Technical Implementation: (1) MFCC extraction: Sound → MFCC object with 12 coefficients, 15ms windows, 5ms steps. (2) Coefficient selection: First 3 coefficients (C1-C3) extracted for basic control; higher coefficients used for complexity analysis. (3) Normalization: Coefficients scaled to 0–1 range per frame. (4) Algorithm application: Each algorithm maps normalized coefficients to Praat Manipulation parameters (pitch tier, duration tier, amplitude scaling). (5) Resynthesis: Manipulation → Sound via overlap-add synthesis. (6) Preset logic: Pre-configured parameter mappings for specific transformation types.
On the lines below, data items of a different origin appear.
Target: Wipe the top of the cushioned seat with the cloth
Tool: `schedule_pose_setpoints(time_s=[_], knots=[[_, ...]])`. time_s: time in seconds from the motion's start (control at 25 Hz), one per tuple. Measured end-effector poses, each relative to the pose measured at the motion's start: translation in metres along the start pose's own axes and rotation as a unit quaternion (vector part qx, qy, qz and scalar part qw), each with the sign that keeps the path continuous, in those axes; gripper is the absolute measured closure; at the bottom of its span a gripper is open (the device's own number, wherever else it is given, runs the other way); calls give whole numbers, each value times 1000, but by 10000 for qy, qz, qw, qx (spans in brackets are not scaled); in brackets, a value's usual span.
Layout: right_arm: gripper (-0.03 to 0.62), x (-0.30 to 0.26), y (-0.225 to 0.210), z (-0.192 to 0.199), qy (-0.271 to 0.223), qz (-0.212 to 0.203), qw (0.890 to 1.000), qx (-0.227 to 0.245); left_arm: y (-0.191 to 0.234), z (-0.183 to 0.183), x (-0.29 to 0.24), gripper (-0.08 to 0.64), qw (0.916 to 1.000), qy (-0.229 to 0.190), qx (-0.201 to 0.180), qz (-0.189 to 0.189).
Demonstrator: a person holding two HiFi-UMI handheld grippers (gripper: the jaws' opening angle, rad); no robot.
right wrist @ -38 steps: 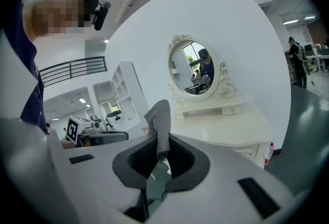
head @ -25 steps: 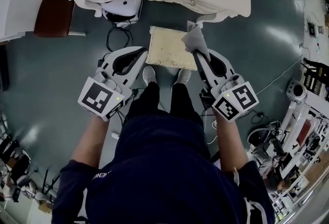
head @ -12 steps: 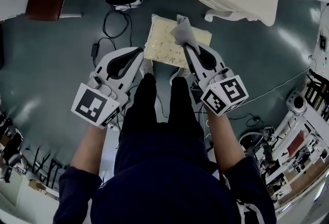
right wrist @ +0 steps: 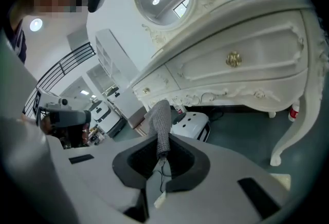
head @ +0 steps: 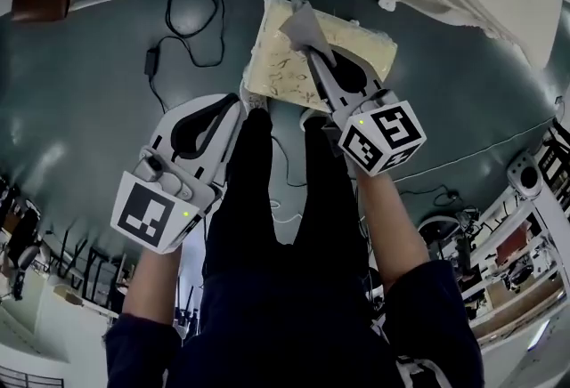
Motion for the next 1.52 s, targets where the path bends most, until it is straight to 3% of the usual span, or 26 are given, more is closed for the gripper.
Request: schedule_pose_setpoints(time_s=[0.36,0.68,1.0,1.52], knots=[[551,-71,-20,37,347,121,9993,-64,45,44,1,552,9984,218,488,-175],[551,-111,-44,74,912,503,9945,-94,67,75,10,552,9959,420,756,-250],[551,-110,-67,88,1203,790,9894,-190,66,79,-9,552,9951,510,831,-162],[551,-54,-126,99,1150,1113,9856,-541,23,71,-69,552,9953,733,600,217]])
Point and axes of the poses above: the fingertips, and each gripper's own axes: x backward along the fingers, y to its left, z out of its underside, the point moved 4 cm from there along x, backward along the fingers, and after that the axes turned 4 degrees about -x, right-handed, at the moved point
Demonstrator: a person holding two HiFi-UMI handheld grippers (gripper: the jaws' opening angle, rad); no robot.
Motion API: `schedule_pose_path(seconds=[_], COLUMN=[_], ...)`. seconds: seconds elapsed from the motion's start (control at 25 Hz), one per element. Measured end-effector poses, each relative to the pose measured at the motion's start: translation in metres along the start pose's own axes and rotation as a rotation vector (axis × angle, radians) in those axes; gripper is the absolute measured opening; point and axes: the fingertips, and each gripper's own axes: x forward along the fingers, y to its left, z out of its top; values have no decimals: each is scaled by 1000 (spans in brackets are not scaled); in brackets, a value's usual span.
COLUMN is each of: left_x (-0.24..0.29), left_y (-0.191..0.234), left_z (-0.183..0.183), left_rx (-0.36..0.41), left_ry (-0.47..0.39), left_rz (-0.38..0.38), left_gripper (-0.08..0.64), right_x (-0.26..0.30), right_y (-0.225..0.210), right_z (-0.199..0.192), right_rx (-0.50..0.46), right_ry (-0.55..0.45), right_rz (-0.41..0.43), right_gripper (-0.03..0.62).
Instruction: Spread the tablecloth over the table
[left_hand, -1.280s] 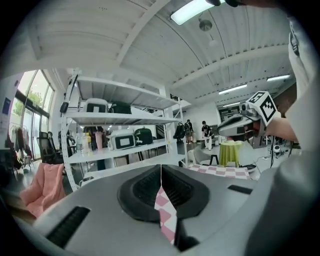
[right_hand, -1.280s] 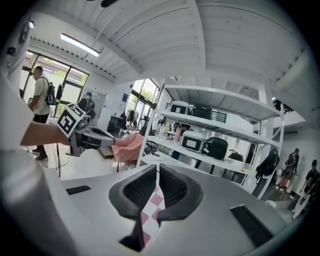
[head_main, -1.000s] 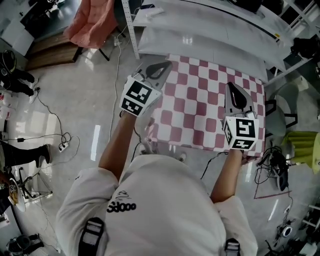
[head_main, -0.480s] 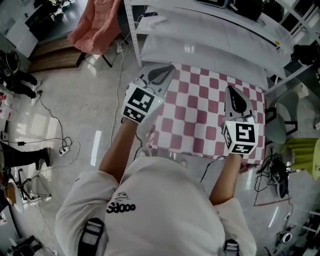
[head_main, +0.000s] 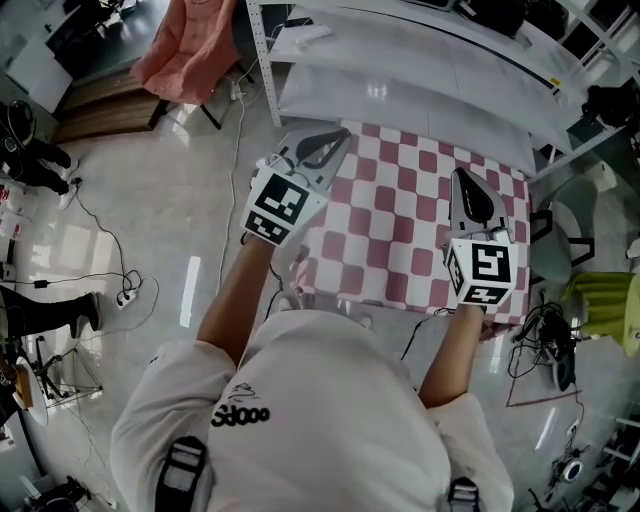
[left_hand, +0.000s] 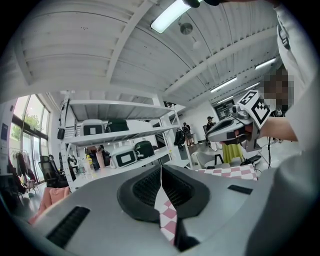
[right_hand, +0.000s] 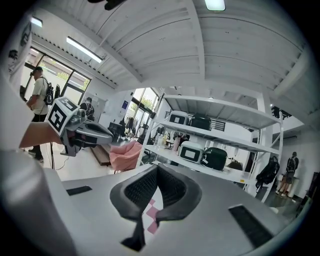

The process maintains temporal coherence while creating spectral-informed transformations.

Quick start

  1. In Praat, select exactly one Sound object (mono or stereo).
  2. Run script…mfcc_sound_processor.praat.
  3. Choose a Preset from the categorized list (easiest way to start).
  4. For manual control, select Custom and choose algorithm.
  5. For Algorithm 1, set Pitch_range and Duration_range (0.3-0.6 typical).
  6. For other algorithms, adjust relevant parameters.
  7. Enable Play_result to hear immediately.
  8. Click OK — MFCC analysis followed by transformation.
Quick tip: Start with presets — they're carefully tuned for specific effects. For subtle variations try "Direct: Subtle" or "Scramble: Subtle". For dramatic transformations try "Direct: Wide Range" or "Complexity: Extreme". For rhythmic effects try "Freeze: Dense". For reversed spectral character try "Reverse: Classic". The first three MFCC coefficients control: C1=pitch (energy), C2=amplitude (spectral tilt), C3=duration (spectral shape). Processing time depends on file length: 1 minute ≈ 10-20 seconds. Output preserves original timing structure unless duration manipulation is applied.
Important: SOURCE DEPENDENT — Results vary significantly with input material. Harmonically rich sounds (speech, music) work best; noise or simple tones may produce less interesting results. MFCC parameters fixed: 12 coefficients, 15ms windows, 5ms steps optimized for speech/music. Processing stages: (1) MFCC extraction (slowest), (2) Coefficient analysis, (3) Manipulation building, (4) Resynthesis. Memory usage: Large files (> 5 minutes) may require significant RAM for MFCC matrix. Stereo handling: Both channels processed identically based on MFCCs of entire signal. Real-time limitation: Not suitable for live processing; designed for offline transformation. Algorithm-specific effects: Some algorithms only affect certain parameters (e.g., Algorithm 3 only affects duration).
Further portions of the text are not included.